Let $A$ be a program which always outputs the string 0, i.e., $A(x) = 0$ for all $x \in \mathtt{string}$, and let $x_0 = Z(A)$. Consider any Turing machine $M$ and an input $y$. Because we assumed our language is Turing-complete, from a description of $M$ and a given input $y$ we can construct a program $B_{M,y}$, which computes as $$B_{M,y}(n) = \begin{cases} 1 & \text{if M(y) halts in fewer than n steps of simulation}\\\\ 0 & \text{otherwise} \end{cases}$$ Notice that $B_M$ and $A$ are equivalent if, and only if, $M(y)$ diverges. But now we can decide whether $M(y)$ halts: if $Z(B_{M,y}) = x_0$ then $M(y)$ does not halt, otherwise it halts.

The above argument shows that programs of type $\mathtt{string} \to \mathtt{string}$ do not have canonical codes. How about other kinds of programs? Well, in some cases we obviously can produce canonical codes. For instance, a program $A$ of type $\mathtt{bool} \to \mathtt{bool}$ can be represnted canonically by the list $[A(\mathtt{false}), A(\mathtt{true})]$, from which the corresponding $Z$ can be easily constructed. If we replace $\mathbb{bool}$ with some other finite datatype, we also obtain canonical codes by simply listing the values of $A$.

But did you know that there are canonical codes for programs of type $(\mathtt{nat} \to \mathtt{bool}) \to \mathtt{bool}$? That is, given a program $A$ which takes as input infinite binary streams and outputs a bit, we can compute a corresponding canonical code $Z(A)$. See my blog post on juggling double exponentials where I explicitly construct $Z$.

We could also ask whether it is possible to make Turing machines somehow more powerful so that we can compute canonical code, and thereby solve the Halting problem. Well, adding an oracle will not help because exactly the same reasoning goes through. But we use infinite-time Turing machines (ITTM), then canonical codes for maps $\mathtt{string} \to \mathtt{string}$ are computable. The ITTM's therefore can solve the Halting problem for ordinary Turing machines, but they still cannot solve their own halting problem (which is not reducible to comparison of two functions mathtt{string} \to \mathtt{string}$). See my paper on embedding$\mathbb{N}^{\mathbb{N}}$into$\mathbb{N}\$ for details.

P.S. Apologies for blatant self-propaganda.

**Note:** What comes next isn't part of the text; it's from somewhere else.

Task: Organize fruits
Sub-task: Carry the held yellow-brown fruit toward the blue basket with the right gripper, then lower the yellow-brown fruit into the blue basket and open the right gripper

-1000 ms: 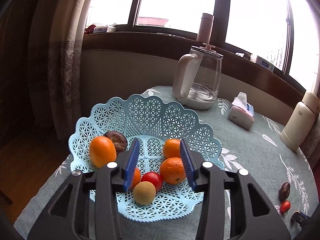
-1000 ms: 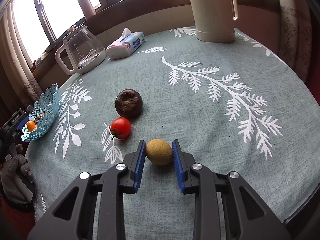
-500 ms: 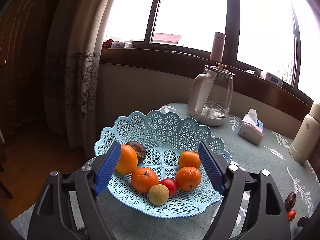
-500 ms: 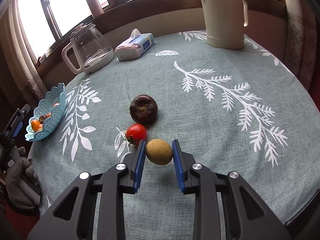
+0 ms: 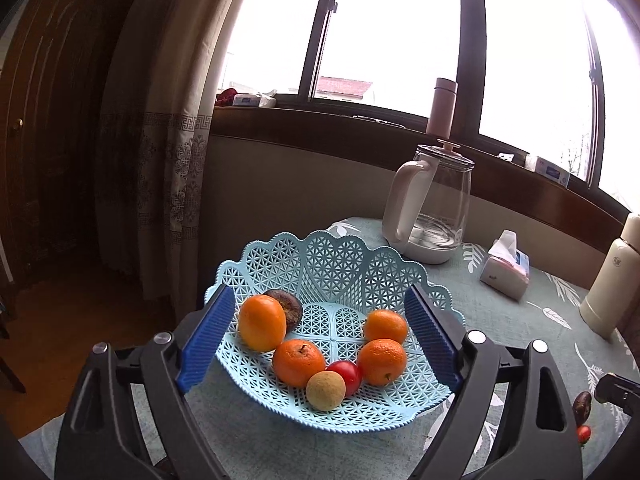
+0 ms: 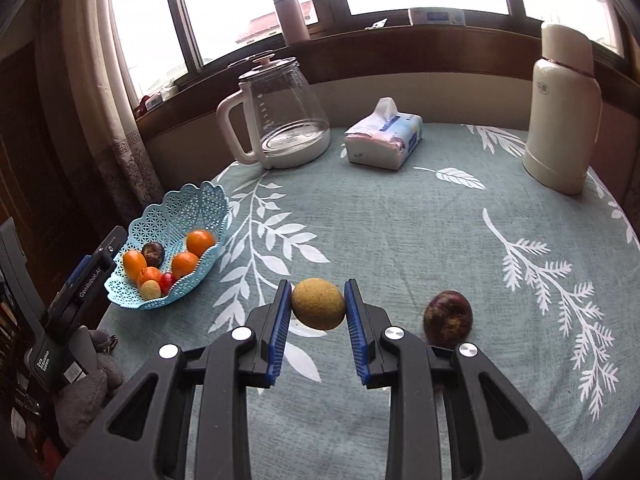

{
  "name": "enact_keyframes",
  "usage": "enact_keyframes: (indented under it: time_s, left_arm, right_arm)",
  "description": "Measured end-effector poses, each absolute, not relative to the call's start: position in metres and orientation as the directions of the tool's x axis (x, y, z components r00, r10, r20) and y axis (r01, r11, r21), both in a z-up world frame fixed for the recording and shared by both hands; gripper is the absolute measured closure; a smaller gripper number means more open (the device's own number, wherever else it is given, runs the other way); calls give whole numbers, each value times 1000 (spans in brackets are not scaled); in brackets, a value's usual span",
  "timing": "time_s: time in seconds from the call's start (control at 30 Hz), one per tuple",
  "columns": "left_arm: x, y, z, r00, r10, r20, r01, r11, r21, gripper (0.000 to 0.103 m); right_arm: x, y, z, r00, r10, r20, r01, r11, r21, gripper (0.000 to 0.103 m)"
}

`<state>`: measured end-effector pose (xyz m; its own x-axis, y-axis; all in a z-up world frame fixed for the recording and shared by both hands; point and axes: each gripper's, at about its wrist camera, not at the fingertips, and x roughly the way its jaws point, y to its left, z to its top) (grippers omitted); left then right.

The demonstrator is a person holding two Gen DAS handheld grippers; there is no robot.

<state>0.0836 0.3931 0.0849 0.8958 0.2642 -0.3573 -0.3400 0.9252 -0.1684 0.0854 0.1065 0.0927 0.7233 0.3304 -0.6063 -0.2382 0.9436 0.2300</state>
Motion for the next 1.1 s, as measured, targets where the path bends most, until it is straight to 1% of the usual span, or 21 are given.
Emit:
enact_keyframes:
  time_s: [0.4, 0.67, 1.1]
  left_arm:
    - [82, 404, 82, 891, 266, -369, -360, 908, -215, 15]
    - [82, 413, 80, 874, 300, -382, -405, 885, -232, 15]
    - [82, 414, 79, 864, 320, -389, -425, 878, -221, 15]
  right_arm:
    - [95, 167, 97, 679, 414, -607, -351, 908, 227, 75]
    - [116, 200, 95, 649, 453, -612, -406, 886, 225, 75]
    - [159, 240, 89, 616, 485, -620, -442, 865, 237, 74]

As Igor Shinkar explains, no Turing-complete language can satisfy your criteria. This sharply limits the expressibility of any such language.

On the other hand, regular expressions would be one example of a language that does satisfy your condition, since it is decidable to find a minimal regular expression (or minimal DFA) that is equivalent to a given regexp. (However, there is no guarantee that the normal form can be computed efficiently; in the worst case, it might take exponential time.)

Another example would be boolean circuits: it is decidable to find a minimal boolean circuit that is equivalent to a given circuit. (However, the normal form cannot be computed efficiently.)

For any programming language in which the programs are computably enumerable,

"any equivalent program has a unique normal representation,
and that normal representation is decidable"

is equivalent to

"the equivalence of programs is decidable"

.

(Proof: the normal representation is the first equivalent program.)